**How to complete this task**
The entries that follow need to be reproduced exactly, minus any images.

**Extracted data**

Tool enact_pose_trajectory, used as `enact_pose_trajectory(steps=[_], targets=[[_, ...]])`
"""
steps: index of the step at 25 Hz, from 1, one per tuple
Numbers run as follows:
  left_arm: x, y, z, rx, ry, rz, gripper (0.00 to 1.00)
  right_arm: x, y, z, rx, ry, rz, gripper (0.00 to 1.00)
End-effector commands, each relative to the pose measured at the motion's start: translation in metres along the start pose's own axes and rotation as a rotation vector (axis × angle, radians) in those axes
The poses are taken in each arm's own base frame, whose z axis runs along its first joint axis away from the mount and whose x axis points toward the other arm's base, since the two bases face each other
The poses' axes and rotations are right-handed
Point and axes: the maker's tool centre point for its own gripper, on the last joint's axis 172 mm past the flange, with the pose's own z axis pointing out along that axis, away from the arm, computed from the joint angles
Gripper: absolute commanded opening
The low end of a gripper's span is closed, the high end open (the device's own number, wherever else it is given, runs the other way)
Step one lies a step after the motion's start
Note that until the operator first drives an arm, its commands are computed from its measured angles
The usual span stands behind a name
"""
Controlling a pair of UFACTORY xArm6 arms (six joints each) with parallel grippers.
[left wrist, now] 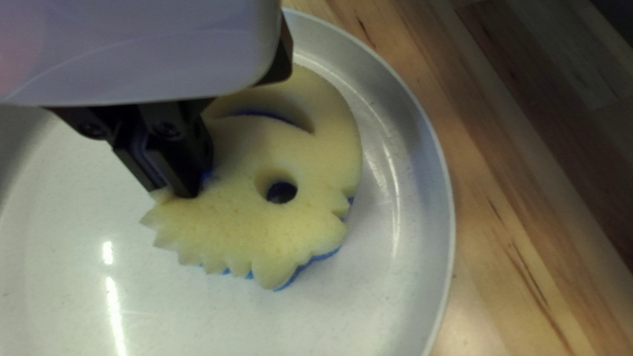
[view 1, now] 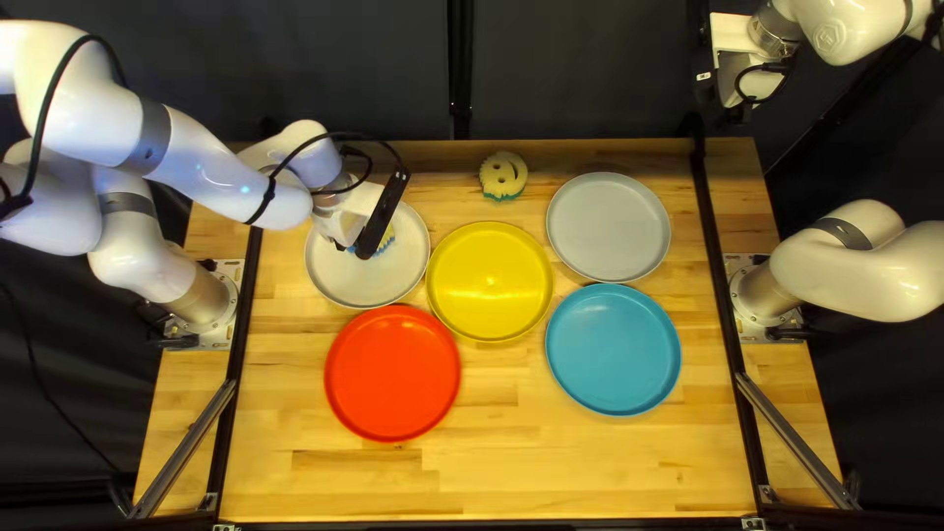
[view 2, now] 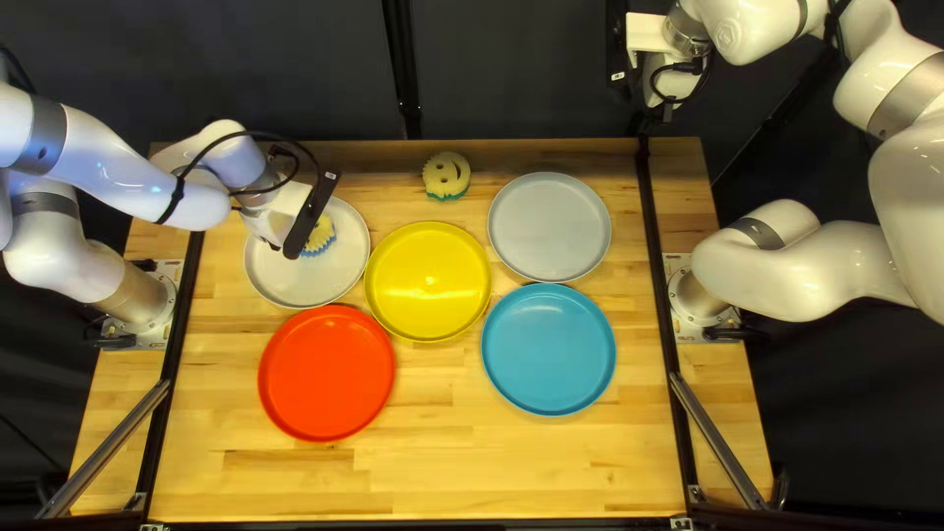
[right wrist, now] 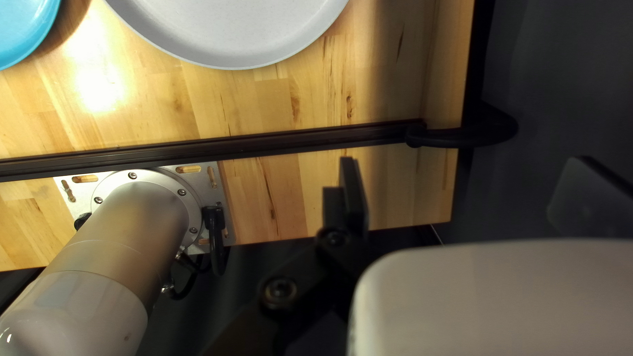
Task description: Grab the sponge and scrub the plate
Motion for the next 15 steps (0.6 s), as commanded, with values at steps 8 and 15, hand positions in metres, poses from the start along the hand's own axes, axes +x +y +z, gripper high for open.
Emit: enact_pose_trajectory(steps=[8,15], targets=[[0.021,0.035,-0.003,0.021,0.014,0.045,0.00,0.000,0.000,0.000,0.000,0.000,0.000,1.00],[-0.019,-0.022,-0.006,0.008,0.000,-0.005,0.00,0.000,0.000,0.000,0.000,0.000,0.000,1.00]])
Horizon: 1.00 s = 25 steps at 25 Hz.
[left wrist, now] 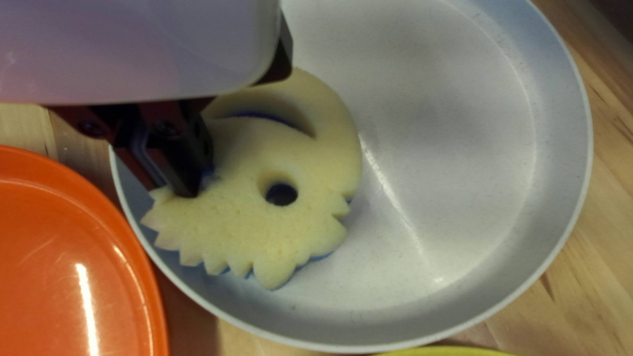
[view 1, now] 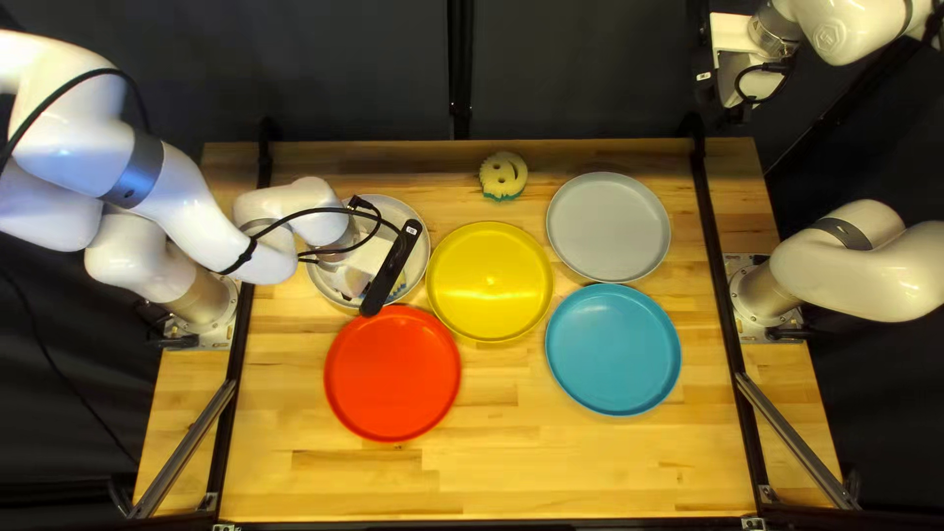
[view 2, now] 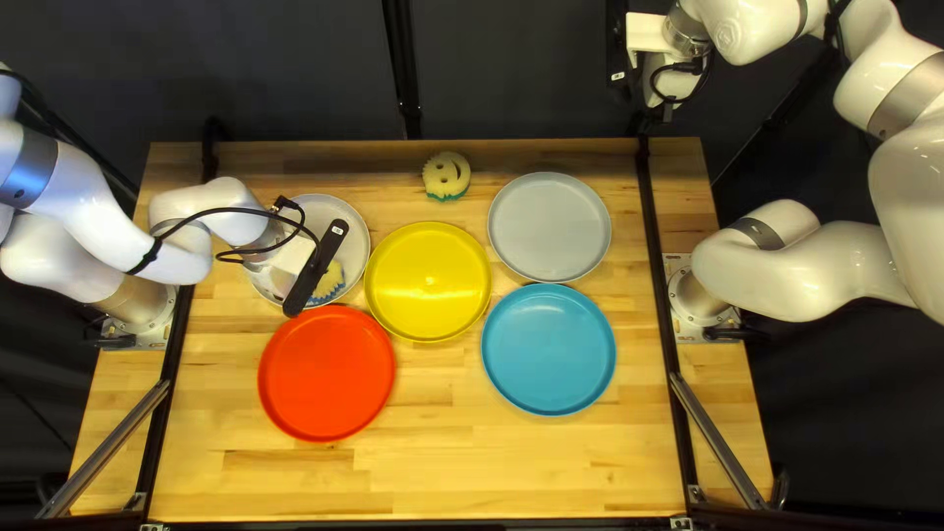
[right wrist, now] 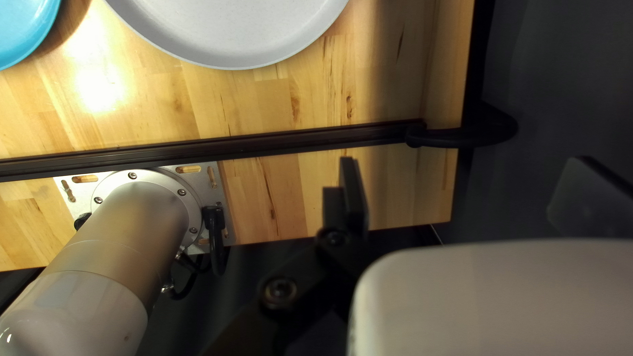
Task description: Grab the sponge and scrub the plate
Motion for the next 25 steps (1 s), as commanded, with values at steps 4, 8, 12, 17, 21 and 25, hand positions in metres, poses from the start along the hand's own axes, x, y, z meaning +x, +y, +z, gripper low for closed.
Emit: enact_pose_trajectory(steps=[4,8,12,17,21,25], targets=[[-0.027,-0.051,0.000,-0.022,-0.013,-0.045,0.00,0.000,0.000,0.000,0.000,0.000,0.000,1.00],[-0.018,-0.062,0.000,-0.029,-0.011,-0.050,0.00,0.000,0.000,0.000,0.000,0.000,0.000,1.00],[0.007,-0.049,0.001,-0.024,-0.005,-0.029,0.00,0.000,0.000,0.000,0.000,0.000,0.000,1.00],[0.043,-0.021,0.003,-0.008,0.011,0.011,0.00,0.000,0.000,0.000,0.000,0.000,0.000,1.00],[0.052,-0.011,0.004,0.006,0.014,0.033,0.00,0.000,0.000,0.000,0.000,0.000,0.000,1.00],[0.024,-0.020,-0.002,0.006,0.006,0.017,0.00,0.000,0.000,0.000,0.000,0.000,0.000,1.00]])
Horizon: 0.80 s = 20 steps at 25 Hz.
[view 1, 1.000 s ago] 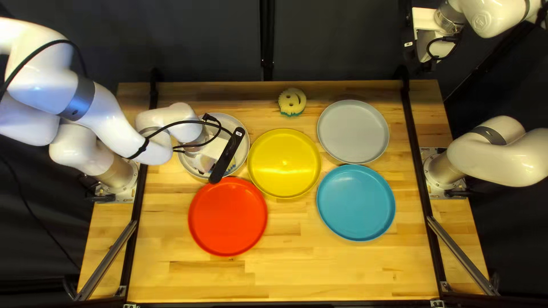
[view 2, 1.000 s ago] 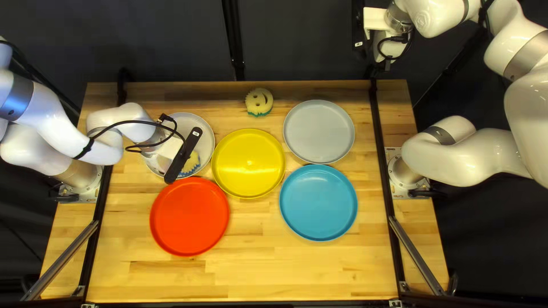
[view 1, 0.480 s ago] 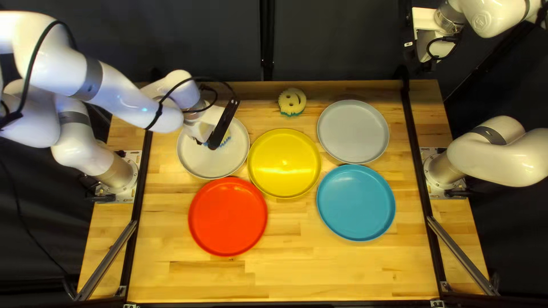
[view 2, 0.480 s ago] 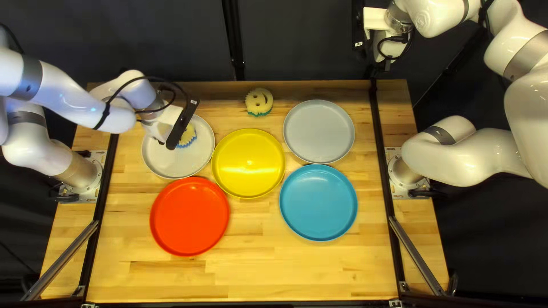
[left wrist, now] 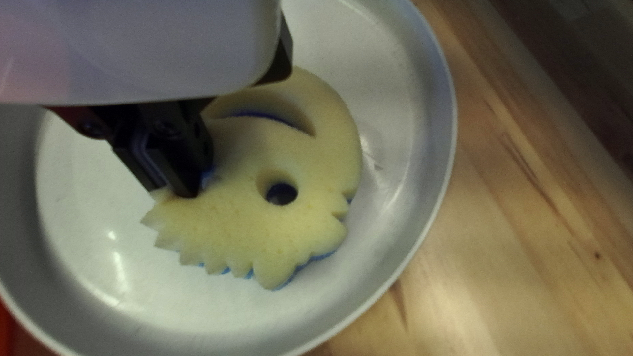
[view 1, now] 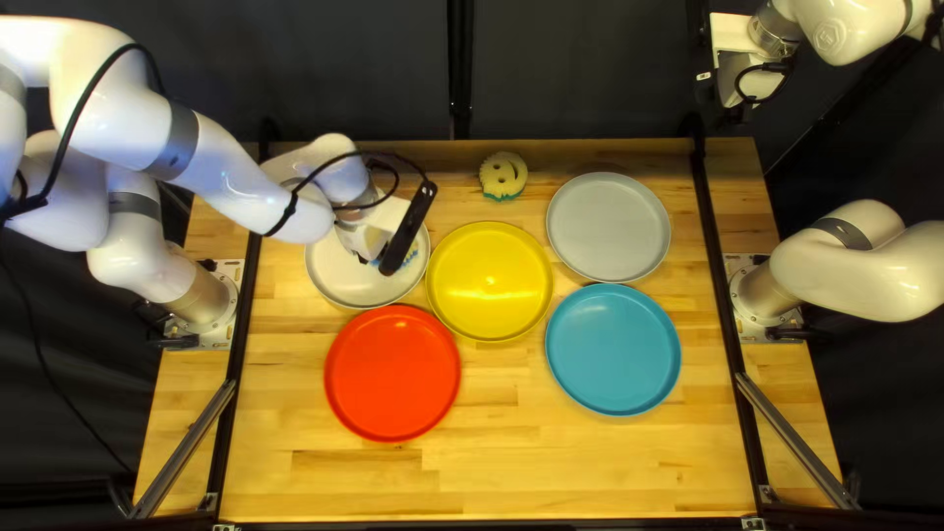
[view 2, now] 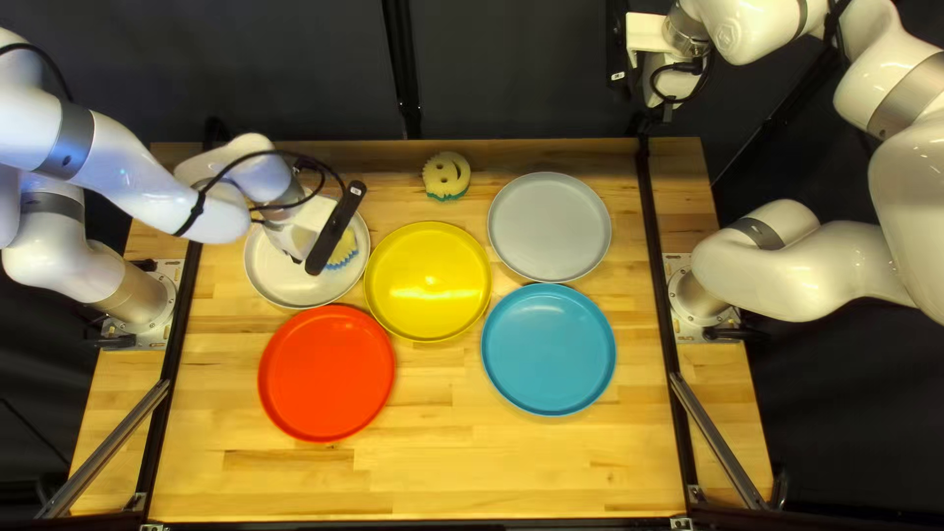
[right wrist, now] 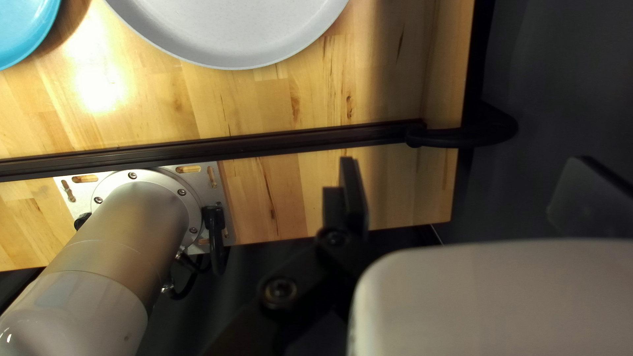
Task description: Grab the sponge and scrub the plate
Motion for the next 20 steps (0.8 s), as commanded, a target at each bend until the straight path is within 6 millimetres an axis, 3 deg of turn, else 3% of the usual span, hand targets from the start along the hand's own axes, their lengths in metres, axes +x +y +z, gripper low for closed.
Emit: enact_pose_trajectory(steps=[1,5,10,14,20], targets=[[-0.025,-0.007,-0.006,0.001,-0.008,-0.016,0.00,0.000,0.000,0.000,0.000,0.000,0.000,1.00],[-0.058,-0.020,-0.005,-0.009,-0.019,-0.052,0.00,0.000,0.000,0.000,0.000,0.000,0.000,1.00],[-0.078,-0.031,0.001,-0.029,-0.027,-0.083,0.00,0.000,0.000,0.000,0.000,0.000,0.000,1.00],[-0.071,-0.035,0.005,-0.037,-0.025,-0.087,0.00,0.000,0.000,0.000,0.000,0.000,0.000,1.00],[-0.032,-0.032,0.004,-0.030,-0.002,-0.063,0.00,0.000,0.000,0.000,0.000,0.000,0.000,1.00]])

**Response to the exercise**
Tool enact_pose_trajectory, used as `enact_pose_trajectory(steps=[_], targets=[[_, ...]])`
"""
steps: index of the step at 25 Hz, from 1, one per tuple
Numbers run as follows:
  left_arm: x, y, z, rx, ry, rz, gripper (0.00 to 1.00)
  right_arm: x, y, z, rx, ry, rz, gripper (0.00 to 1.00)
End-effector commands, each relative to the pose measured at the motion's start: translation in metres along the start pose's own axes and rotation as a rotation vector (axis × angle, radians) in those axes
The poses are taken in each arm's own base frame, whose z axis runs along its first joint axis away from the mount and whose x axis points toward the other arm's base, since the two bases face each other
The poses' axes and rotations are right-handed
Point and axes: the maker's tool centre point for its own gripper, on the last joint's axis 172 mm past the flange, with the pose's own z axis pointing out along that axis, away from the arm, computed from the joint angles
Gripper: absolute commanded opening
The low end of a gripper's span is closed, the high end open (the device's own number, wherever else it is given, runs the other way)
Step one lies a step after the motion's start
Note that until the operator first drives an arm, its commands are computed from its measured angles
The usual span stands behind a name
"""
Controlling a pair of UFACTORY xArm6 arms (six joints each) with parallel grippers.
[left wrist, now] 
[view 1, now] 
[view 2, now] 
[right wrist, now] 
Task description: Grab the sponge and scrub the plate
Motion for the next 15 steps (0.6 s), as commanded, with values at steps 8 and 15, hand positions in metres, poses from the start along the hand's own axes, axes +x +y +z, gripper high for open.
Emit: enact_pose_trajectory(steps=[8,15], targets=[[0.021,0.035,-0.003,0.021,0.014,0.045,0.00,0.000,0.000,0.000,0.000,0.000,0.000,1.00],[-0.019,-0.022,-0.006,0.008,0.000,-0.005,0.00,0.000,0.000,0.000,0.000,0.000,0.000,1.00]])
Horizon: 1.00 s = 25 steps at 25 Hz.
[left wrist, now] 
[view 1, now] 
[view 2, now] 
[right wrist, now] 
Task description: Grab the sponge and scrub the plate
Motion for the next 25 steps (1 s), as commanded, with values at steps 4, 8, 12, 17, 21 and 25, hand positions in metres, poses from the start along the hand's own axes, x, y, z meaning +x, +y, +z, gripper low for closed.
Emit: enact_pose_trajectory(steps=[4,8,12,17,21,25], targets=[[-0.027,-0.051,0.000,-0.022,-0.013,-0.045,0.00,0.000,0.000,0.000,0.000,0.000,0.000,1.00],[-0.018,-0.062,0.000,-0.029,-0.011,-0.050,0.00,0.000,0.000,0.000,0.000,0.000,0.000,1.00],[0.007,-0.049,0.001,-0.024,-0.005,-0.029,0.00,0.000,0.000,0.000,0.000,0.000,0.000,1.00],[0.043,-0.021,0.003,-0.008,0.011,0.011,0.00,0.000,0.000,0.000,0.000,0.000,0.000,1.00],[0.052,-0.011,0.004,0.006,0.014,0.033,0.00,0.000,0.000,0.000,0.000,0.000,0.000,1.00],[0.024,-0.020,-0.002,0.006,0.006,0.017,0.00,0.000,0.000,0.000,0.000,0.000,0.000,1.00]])
Horizon: 0.80 s = 20 steps at 25 Hz.
[view 1, 1.000 s ago] 
[view 2, 1.000 s ago] 
[view 1, 0.480 s ago] 
[view 2, 0.480 s ago] 
[left wrist, now] 
[view 1, now] 
[view 2, now] 
[right wrist, now] 
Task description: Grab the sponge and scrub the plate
Motion for the next 20 steps (0.8 s), as commanded, a target at each bend until the straight path is within 6 millimetres an axis, 3 deg of turn, else 3% of the usual span, hand targets from the start along the hand's own axes, their lengths in metres, axes +x +y +z, gripper low for closed.
Emit: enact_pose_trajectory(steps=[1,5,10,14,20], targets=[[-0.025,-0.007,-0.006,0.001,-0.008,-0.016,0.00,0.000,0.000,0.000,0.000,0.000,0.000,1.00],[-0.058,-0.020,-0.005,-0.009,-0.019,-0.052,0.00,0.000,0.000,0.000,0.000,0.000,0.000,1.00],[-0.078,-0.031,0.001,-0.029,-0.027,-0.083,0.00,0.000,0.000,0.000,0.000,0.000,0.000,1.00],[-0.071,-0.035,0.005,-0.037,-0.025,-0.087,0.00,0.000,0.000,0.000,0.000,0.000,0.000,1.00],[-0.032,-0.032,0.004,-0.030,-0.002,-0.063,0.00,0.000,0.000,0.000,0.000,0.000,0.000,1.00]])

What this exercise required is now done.